DEEP LEARNING FOR SMART PHONE - BASED MALARIA PARASITE DETECTION IN THICK BLOOD SMEARS
Main Article Content
Abstract
Malaria is a life-threatening disorder resulting from parasites which might be transmitted to humans thru the bites of inflamed mosquitoes. Automation of the analysis method will allow correct analysis of the disease and subsequently holds the promise of turning in dependable health- care to resource-scarce areas. Machine mastering technologies were used for computerized prognosis of malaria. We present number of our latest progresses on relatively accurate type of malaria-inflamed cells with the use of deep convolutional neural networks. First, we describe image processing techniques used for segmentation of red blood cells from entire slide images. Secondly, the procedures of compiling a pathologists-curated image dataset for training deep neural network, as well as data augmentation methods used to noticeably enhance the scale of the dataset, in mild of the overfitting trouble related to training deep convolutional neural networks.
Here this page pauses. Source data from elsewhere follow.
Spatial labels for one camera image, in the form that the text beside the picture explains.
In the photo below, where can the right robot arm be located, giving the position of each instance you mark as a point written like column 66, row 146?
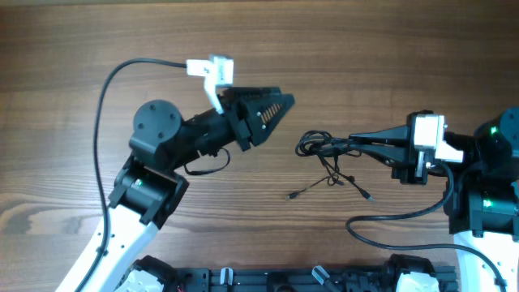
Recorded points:
column 481, row 200

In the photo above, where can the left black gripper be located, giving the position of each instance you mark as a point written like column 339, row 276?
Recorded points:
column 247, row 126

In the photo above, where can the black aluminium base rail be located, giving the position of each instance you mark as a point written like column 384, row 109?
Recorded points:
column 398, row 273

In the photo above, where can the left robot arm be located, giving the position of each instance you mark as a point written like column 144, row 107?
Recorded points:
column 148, row 189

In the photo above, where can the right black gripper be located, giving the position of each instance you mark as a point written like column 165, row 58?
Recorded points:
column 410, row 165

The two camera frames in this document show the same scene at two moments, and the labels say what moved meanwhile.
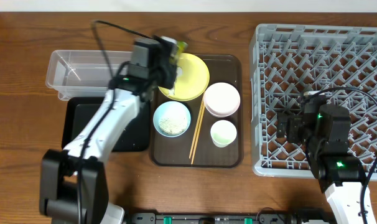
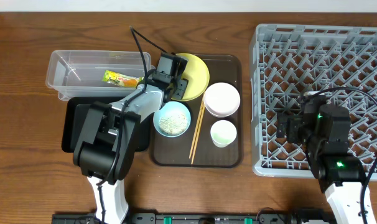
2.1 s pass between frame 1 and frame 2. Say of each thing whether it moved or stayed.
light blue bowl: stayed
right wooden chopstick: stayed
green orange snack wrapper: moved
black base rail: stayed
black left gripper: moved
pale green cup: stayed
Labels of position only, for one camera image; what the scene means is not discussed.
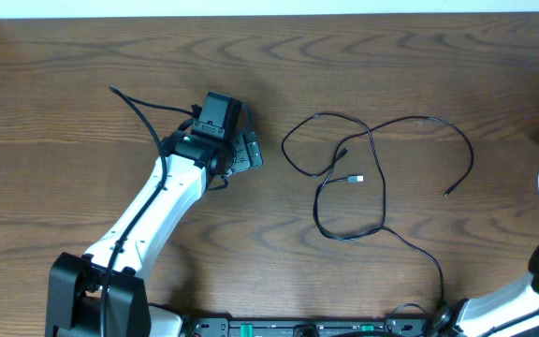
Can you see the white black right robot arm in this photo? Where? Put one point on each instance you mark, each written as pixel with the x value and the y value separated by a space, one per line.
pixel 510 311

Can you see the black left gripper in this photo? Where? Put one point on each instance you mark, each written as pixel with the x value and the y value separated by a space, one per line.
pixel 245 159

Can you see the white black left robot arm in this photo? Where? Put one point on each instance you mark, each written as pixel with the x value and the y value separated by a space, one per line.
pixel 103 292

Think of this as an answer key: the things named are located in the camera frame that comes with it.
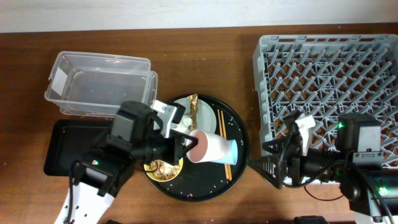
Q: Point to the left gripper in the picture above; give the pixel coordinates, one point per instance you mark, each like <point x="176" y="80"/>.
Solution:
<point x="176" y="150"/>

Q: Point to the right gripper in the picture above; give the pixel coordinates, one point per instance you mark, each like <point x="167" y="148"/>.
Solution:
<point x="295" y="156"/>

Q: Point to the pink cup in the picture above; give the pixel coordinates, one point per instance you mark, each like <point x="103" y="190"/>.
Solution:
<point x="210" y="147"/>

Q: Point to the light blue cup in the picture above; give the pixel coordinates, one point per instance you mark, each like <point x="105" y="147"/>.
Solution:
<point x="232" y="156"/>

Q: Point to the yellow bowl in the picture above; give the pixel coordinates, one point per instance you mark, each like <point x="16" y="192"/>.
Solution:
<point x="150" y="174"/>

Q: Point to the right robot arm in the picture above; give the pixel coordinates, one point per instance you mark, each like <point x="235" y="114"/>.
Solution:
<point x="356" y="164"/>

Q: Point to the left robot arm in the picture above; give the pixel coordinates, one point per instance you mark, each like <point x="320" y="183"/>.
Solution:
<point x="139" y="133"/>

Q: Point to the grey dishwasher rack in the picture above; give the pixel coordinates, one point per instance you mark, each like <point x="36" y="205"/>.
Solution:
<point x="324" y="76"/>

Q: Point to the crumpled white tissue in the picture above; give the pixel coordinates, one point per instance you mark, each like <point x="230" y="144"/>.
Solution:
<point x="184" y="125"/>

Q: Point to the grey plate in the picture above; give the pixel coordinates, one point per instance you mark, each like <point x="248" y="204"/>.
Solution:
<point x="206" y="118"/>

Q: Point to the round black tray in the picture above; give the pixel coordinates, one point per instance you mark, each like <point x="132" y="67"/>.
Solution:
<point x="204" y="181"/>

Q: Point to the right wooden chopstick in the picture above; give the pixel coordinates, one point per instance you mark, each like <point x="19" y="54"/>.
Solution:
<point x="225" y="136"/>

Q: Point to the wooden chopstick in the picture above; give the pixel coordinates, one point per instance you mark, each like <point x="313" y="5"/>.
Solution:
<point x="220" y="124"/>
<point x="225" y="136"/>

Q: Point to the gold snack wrapper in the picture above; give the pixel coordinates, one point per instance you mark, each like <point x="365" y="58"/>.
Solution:
<point x="193" y="101"/>

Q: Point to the left wooden chopstick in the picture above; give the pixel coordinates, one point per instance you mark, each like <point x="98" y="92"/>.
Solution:
<point x="220" y="124"/>

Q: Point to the food scraps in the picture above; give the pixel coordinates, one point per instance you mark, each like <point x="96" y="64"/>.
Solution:
<point x="163" y="171"/>

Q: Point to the clear plastic bin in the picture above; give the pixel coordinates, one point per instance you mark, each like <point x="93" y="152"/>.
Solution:
<point x="93" y="84"/>

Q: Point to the black rectangular tray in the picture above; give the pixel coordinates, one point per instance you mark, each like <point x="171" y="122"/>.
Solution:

Lastly, compare the classification accuracies obtained by deep convolutional neural networks through training, validating, and testing with various combinations of the datasets. These datasets consist of the authentic dataset and the notably augmented datasets, which might be acquired using direct interpolation, in addition to indirect interpolation with the use of routinely extracted features furnished through stacked autoencoders.
Downloads
Metrics
Article Details
Licensing
TURCOMAT publishes articles under the Creative Commons Attribution 4.0 International License (CC BY 4.0). This licensing allows for any use of the work, provided the original author(s) and source are credited, thereby facilitating the free exchange and use of research for the advancement of knowledge.
Detailed Licensing Terms
Attribution (BY): Users must give appropriate credit, provide a link to the license, and indicate if changes were made. Users may do so in any reasonable manner, but not in any way that suggests the licensor endorses them or their use.
No Additional Restrictions: Users may not apply legal terms or technological measures that legally restrict others from doing anything the license permits.